Here’s another Dry Mesa vert, BYU 11617, this time an anterior cervical of Barosaurus and in left lateral view:
Again in right lateral view – on this side you can see the fossa in the VLF more clearly:
And here’s the ventral view showing the ridge:
I noted these things in my notebook back when, filed them under, “Huh. How about that?” and went on with life.
Then last week Mike and I were at the North American Museum of Ancient Life in Lehi, Utah, and we saw this super-nice Barosaurus cervical on display in the prep lab (left ventro-lateral view). Check out the monster ventrolateral flanges, and the ridges between them at about mid-centrum.
Here’s another view, a more square-on ventral this time:
We owe a big thank you to Rick Hunter, who let us into the prep lab at the North American Museum of Ancient Life to see the Barosaurus material up close.

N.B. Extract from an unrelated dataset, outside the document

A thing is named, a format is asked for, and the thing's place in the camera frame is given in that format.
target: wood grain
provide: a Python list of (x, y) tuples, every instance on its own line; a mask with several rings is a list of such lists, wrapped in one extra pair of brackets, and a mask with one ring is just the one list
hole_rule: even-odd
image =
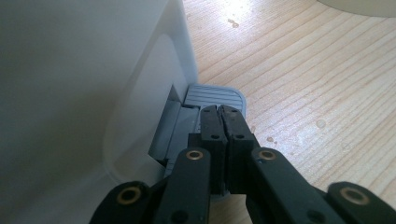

So what’s the deal with these ridges? I assume that they’re caused by pneumatic diverticula remodeling the ventral surface of the centrum. We know that such diverticula were down there because there are actual foramina on the ventral centrum in Supersaurus, many apatosaurines (Lovelace et al., 2008), many brachiosaurids, and probably loads of other things that haven’t been checked. Oddly enough, I’ve never seen the ridges in any of those other taxa. It seems that you get foramina or ridges, but not both. I have no idea what’s up with that – to paraphrase Neal Stephenson, Barosaurus cervicals are confections of air and marketing, and you’d think that if any sauropod would have straight-up foramina down there, it would be Barosaurus. But Barosaurus gets ridges and clunky old Apatosaurus gets foramina (sometimes, not all the time).
It’s a sick world, I tell you.
- Lovelace, D. M., Hartman, S. A., & Wahl, W. R. (2007). Morphology of a specimen of Supersaurus (Dinosauria, Sauropoda) from the Morrison Formation of Wyoming, and a re-evaluation of diplodocid phylogeny. Arquivos do Museu Nacional, Rio de Janeiro 65(4):527-544.